Except for the pictures, reproduce the records word for word.
Top of Material provided
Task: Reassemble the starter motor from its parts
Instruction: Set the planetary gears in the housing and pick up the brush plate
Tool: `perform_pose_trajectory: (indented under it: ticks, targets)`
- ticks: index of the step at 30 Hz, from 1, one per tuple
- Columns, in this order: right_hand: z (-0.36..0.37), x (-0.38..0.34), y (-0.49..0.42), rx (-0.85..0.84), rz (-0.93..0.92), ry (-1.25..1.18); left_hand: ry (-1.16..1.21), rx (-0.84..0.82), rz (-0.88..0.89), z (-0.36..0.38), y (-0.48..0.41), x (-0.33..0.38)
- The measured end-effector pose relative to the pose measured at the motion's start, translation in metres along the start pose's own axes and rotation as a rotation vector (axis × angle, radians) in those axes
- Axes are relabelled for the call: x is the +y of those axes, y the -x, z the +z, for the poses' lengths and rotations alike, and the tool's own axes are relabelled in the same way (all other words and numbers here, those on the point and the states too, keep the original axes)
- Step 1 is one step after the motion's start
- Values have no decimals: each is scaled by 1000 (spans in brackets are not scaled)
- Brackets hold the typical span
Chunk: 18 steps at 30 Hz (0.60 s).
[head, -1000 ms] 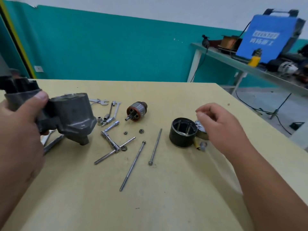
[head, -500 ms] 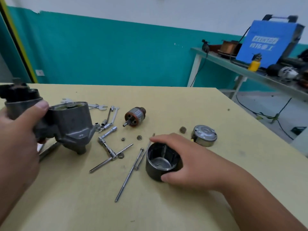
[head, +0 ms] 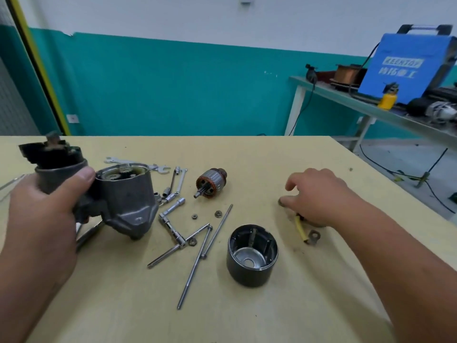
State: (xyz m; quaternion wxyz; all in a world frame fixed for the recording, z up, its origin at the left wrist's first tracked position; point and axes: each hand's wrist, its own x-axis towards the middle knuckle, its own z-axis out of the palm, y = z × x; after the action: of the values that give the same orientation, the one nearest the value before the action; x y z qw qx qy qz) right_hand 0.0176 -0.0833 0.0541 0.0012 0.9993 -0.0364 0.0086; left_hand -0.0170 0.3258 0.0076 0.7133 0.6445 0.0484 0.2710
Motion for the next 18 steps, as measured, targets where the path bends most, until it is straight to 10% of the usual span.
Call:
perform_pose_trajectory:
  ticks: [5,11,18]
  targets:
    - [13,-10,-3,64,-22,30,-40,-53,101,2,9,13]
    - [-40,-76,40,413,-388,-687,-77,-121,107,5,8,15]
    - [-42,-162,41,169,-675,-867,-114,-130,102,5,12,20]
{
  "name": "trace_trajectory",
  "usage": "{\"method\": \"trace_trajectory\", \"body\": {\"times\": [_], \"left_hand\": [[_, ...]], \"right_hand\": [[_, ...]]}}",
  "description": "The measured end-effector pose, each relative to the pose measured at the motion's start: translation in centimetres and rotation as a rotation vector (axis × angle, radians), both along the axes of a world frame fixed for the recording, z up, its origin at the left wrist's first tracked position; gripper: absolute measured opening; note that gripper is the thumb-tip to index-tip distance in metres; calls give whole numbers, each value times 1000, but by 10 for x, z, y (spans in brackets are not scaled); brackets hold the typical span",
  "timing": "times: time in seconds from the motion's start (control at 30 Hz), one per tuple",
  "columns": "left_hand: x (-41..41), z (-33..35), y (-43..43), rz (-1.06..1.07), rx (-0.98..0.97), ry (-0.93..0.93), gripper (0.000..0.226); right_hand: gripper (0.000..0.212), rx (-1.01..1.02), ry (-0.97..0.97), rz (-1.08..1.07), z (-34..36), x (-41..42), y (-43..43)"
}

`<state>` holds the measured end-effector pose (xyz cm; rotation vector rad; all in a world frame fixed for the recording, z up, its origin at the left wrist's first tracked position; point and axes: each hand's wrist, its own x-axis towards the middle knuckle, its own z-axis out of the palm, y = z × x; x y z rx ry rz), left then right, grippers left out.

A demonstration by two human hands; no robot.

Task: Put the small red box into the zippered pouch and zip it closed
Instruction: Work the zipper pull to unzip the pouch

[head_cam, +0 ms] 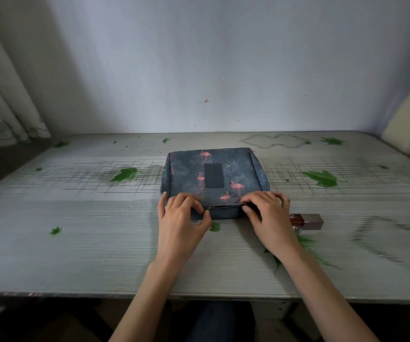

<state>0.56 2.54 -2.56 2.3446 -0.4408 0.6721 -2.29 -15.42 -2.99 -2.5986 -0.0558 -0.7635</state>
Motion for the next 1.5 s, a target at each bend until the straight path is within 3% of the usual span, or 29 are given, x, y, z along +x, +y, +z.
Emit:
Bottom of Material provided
> [Problem solution]:
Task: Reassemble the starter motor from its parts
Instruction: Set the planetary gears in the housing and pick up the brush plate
Tool: `perform_pose_trajectory: (indented under it: ticks, targets)`
- ticks: index of the step at 30 Hz, from 1, one per tuple
- Columns, in this order: right_hand: z (-0.36..0.37), x (-0.38..0.34), y (-0.49..0.42), rx (-0.85..0.84), rz (-0.93..0.92), ry (-1.25..1.18); left_hand: ry (-1.16..1.21), rx (-0.84..0.82), rz (-0.88..0.89), z (-0.36..0.38), y (-0.48..0.41), x (-0.33..0.38)
- The measured end-effector pose relative to the pose measured at the motion's start, translation in metres along the start pose's own axes and rotation as a rotation vector (axis × angle, radians) in those axes
- Axes are relabelled for the call: x is the +y of those axes, y the -x, z the +z, for the poses' lengths and rotations alike, and the tool's own axes are relabelled in the same way (all other words and numbers here, those on the point and the states too, keep the original axes)
- Step 1 is one step after the motion's start
- Values have no decimals: each is scaled by 1000 (spans in brackets are not scaled)
- Brackets hold the typical span
Chunk: 18 steps at 30 Hz (0.60 s).
[head, -1000 ms] 
[head, -500 ms] 
[head, +0 ms] 
State: (xyz m; quaternion wxyz; all in a world frame fixed for the recording, z up, its origin at the left wrist's first tracked position; point and axes: each hand's wrist, its own x-axis towards the middle knuckle, its own z-axis out of the palm, y = z × x; after the action: of the values that give the same orientation, the one nearest the value before the action; x y z qw qx qy qz) right_hand 0.0176 -0.0833 0.0541 0.0012 0.9993 -0.0364 0.0086; left_hand -0.0170 0.3258 0.0076 0.7133 0.6445 0.0484 0.2710
Motion for the next 18 steps, as measured, targets where the path bends most, until it is straight to 10% of the usual span.
Call:
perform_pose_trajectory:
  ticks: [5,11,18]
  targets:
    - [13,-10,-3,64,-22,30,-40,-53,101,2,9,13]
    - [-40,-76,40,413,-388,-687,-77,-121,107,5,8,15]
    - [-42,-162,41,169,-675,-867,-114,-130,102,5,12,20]
{
  "name": "trace_trajectory",
  "usage": "{\"method\": \"trace_trajectory\", \"body\": {\"times\": [_], \"left_hand\": [[_, ...]], \"right_hand\": [[_, ...]]}}",
  "description": "The measured end-effector pose, each relative to the pose measured at the motion's start: translation in centimetres and rotation as a rotation vector (axis × angle, radians), both along the axes of a world frame fixed for the recording, z up, its origin at the left wrist's first tracked position; gripper: absolute measured opening; note that gripper is the thumb-tip to index-tip distance in metres; calls give whole numbers, each value times 1000, but by 10 for x, z, y (spans in brackets are not scaled); brackets hold the typical span",
  "timing": "times: time in seconds from the motion's start (control at 30 Hz), one per tuple",
  "columns": "left_hand: x (-41..41), z (-33..35), y (-43..43), rz (-1.06..1.07), rx (-0.98..0.97), ry (-0.93..0.93), gripper (0.000..0.226); right_hand: gripper (0.000..0.212), rx (-1.01..1.02), ry (-0.97..0.97), rz (-1.08..1.07), z (-34..36), x (-41..42), y (-43..43)"
}

`<state>` holds the measured end-effector pose (xyz cm; rotation vector rad; all in a world frame fixed for the recording, z up, its origin at the left wrist's first tracked position; point and axes: each hand's wrist, its own x-axis towards the middle knuckle, its own z-axis out of the palm, y = z × x; x y z rx ry rz), left then right, grippers left out.

A demonstration by two human hands; no robot.

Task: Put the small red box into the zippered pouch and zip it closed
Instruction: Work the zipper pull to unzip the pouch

[head_cam, +0 ms] 

<state>0.56 2.54 -2.56 2.3446 -0.4408 0.6721 -2.29 -15.42 -2.99 -2.5986 -0.0558 -0.7635</state>
Motion for the next 1.5 s, a target at each bend until the straight path is within 3% of the usual span, or 29 are given, x, y, z along +x, +y, +z.
Emit:

This exercise requires nothing more.